* _TASK OBJECTIVE_
Wherever the word "basket" appears in a line of the data, that line should be copied.

*** RAW DATA ***

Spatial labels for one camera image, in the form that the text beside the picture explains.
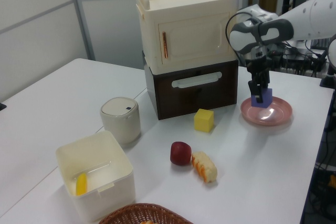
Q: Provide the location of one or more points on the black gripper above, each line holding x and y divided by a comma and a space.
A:
258, 70

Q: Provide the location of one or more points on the purple cube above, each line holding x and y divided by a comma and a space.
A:
267, 99

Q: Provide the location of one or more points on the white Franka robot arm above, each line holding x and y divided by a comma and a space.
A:
309, 16

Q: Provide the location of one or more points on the pink plate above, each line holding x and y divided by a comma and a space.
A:
273, 115

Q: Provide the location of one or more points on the yellow cube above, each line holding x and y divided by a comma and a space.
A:
203, 120

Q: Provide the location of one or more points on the dark brown drawer box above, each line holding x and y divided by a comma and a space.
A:
199, 95

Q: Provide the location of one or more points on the black clamp pole base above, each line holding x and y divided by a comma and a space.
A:
328, 81

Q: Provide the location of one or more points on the black keyboard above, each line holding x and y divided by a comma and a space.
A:
319, 43

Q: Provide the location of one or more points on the cream plastic cabinet box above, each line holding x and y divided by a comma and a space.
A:
189, 30

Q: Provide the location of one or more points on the toy bread sandwich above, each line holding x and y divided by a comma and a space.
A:
204, 166

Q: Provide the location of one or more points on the red toy apple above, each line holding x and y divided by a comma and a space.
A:
180, 153

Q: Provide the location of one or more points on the cream cylindrical lidded bin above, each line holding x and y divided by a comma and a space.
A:
120, 120

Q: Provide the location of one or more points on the brown wicker basket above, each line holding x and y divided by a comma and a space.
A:
141, 213

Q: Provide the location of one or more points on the bread roll in basket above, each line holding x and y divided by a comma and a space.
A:
147, 222

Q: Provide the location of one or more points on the cream open square container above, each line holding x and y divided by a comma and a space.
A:
105, 179

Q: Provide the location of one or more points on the yellow toy banana piece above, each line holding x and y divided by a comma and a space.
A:
81, 184

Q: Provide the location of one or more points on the black flat object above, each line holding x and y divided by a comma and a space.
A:
2, 107

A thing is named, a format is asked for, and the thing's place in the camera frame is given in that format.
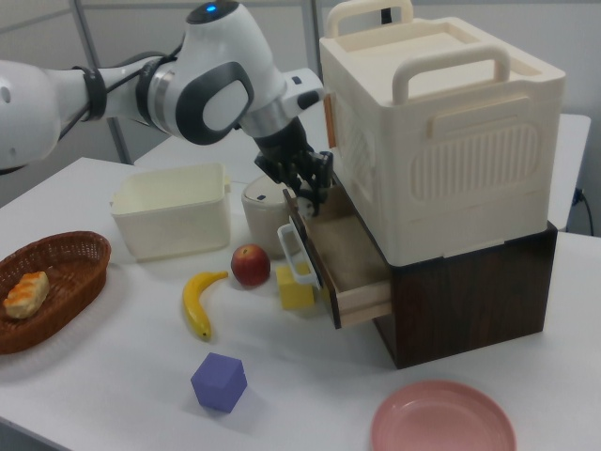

*** End of RAW DATA ***

* _EXERCISE ANSWER_
Q: Provide the location of one or more points on the brown wicker basket above, each line holding x and y divided by a comma and a space.
Q: Provide the location of one or more points on the bread roll in basket above, each line holding x and y divided by a comma and a space.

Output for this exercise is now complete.